For example, if the trainee stops the movement of the handle bar 11
midway while lifting the handle bar 11, it is inferred that the
load W1 is too heavy, and that the trainee is unable to continue
the exercise. Furthermore, the load is gradually reduced until the
trainee begins to push the handle bar 11 up once again. When the
handle bar 11 begins to rise once again, the load W2 at that time
is maintained until, for example, the handle bar 11 is fully
raised. After reducing the load, the calculation unit 36 may
continue the training, as is, with the load W2, and may return from
the load W2 to the load W1 after a fixed time period.
In addition, the method of monitoring the state of motion of the
handle bar 11 is not limited thereto. For example, the state of
motion of the handle bar 11 may be monitored by the calculation
unit 36 monitoring the travel time it takes for the handle bar 11
to move from a prescribed start position to a prescribed arrival
point. Even if the speed is temporarily lowered during the time
period until arriving at the arrival point, if the speed is raised
back up again midway and the handle bar 11 arrives at the arrival
point within the prescribed time, then the calculation unit 36
infers that the handle bar 11 has not come to a rest. Conversely,
if the handle bar 11 does not arrive within the prescribed time,
then it is inferred that it has come to a rest, and the load is
therefore reduced to support the arrival of the moving unit at the
arrival point. This resting of the handle bar 11 is the case
wherein the handle bar 11 does not reach the arrival point from the
start position within the prescribed time. In addition, the
prescribed operation time is the training time within which the
handle bar must move through one rep from the start position to the
arrival point and back to the start position.

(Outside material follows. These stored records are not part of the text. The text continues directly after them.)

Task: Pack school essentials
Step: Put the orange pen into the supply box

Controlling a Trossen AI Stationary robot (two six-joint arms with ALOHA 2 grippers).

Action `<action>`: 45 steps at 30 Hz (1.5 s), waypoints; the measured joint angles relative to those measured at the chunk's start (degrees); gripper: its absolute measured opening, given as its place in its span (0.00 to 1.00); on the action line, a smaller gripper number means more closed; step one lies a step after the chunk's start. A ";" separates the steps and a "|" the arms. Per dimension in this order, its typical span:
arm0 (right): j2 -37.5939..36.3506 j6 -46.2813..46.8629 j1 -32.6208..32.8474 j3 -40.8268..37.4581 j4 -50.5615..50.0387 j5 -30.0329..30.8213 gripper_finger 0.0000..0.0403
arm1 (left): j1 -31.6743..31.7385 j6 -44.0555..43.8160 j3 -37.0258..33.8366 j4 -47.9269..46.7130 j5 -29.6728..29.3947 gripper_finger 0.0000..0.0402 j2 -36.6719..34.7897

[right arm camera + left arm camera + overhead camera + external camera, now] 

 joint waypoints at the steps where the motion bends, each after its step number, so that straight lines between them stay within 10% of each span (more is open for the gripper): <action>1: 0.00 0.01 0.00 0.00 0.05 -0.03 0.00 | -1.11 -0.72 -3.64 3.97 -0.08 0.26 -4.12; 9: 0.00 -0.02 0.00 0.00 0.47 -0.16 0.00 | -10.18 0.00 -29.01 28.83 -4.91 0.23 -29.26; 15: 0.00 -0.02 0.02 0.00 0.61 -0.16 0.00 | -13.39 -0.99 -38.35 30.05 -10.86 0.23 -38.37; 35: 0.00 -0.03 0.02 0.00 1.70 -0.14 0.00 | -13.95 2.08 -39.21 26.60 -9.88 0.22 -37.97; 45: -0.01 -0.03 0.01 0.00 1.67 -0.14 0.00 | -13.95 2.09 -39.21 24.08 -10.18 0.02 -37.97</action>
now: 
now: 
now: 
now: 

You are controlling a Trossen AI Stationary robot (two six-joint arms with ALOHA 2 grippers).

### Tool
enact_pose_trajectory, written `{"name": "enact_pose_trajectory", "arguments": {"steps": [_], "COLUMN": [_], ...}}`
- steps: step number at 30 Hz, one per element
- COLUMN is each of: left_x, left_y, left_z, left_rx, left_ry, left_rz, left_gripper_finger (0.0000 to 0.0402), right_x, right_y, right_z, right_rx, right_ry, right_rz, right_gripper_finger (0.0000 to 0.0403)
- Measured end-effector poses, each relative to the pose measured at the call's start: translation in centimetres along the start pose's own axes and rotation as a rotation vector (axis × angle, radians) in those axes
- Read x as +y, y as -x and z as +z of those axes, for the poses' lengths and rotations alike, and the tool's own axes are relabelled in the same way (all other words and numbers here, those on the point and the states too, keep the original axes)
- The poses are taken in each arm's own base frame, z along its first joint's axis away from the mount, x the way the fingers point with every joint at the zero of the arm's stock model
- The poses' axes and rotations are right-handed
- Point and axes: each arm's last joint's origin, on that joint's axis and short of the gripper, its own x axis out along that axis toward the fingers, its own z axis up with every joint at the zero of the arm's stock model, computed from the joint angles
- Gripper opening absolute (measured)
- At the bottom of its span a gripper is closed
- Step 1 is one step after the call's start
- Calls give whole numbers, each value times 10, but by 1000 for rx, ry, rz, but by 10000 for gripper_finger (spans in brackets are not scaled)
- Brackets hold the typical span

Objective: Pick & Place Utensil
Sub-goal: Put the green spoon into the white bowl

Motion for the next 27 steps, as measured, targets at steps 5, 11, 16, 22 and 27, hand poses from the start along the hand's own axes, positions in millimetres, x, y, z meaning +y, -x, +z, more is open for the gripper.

When a trainee can no longer continue an exercise due to fatigue,
the training apparatus has a load reducing function that supports
the resumption and continuance of the exercise by gradually
reducing the load. Consequently, the trainee can feel a sense of
accomplishment in that, even though the load was slightly reduced
midway, the trainee can say he or she performed the target count of
exercises.
(1-2) Load Recovery Function
After reducing the load from the load W1 to the load W2, the load
adjustment unit 36b of the calculation unit 36 returns the load
back to the load W1 at a prescribed timing (corresponding to the
load adjusting unit). Specifically, after the handle bar 11 arrives
at the prescribed position due to the resumption of exercise, the
load is increased within a range that does not exceed the
pre-reduction load W1.
Let us consider a case wherein the present apparatus is used as a
chest press. If, due to the reduction of the load, the trainee
resumes exercise, presses the handle bar 11 upward to the highest
point, and then begins to lower the handle bar 11, then the load
may be returned to the pre-reduction load with the original weight
W1 as the limit. This is because it is normal that the load
tolerance of the trainee when lowering the handle bar 11 is lower
than the load tolerance of the trainee when raising the handle bar
11. In other words, because the load is supported only when the
handle bar 11 is lowered, it is physically easier for the trainee
to bear the load compared with the case of pushing the load upward.
However, it is preferable that the differential (W3-W2) between the
post-reduction load W2 and the load W3, which is the load
subsequently returned to, is not too large. This is because in a
case where the load differential is too large, but, for example,
the exercise is one in which the handle bar 11 is lowered while
supporting the load, the strain on the muscles is too great.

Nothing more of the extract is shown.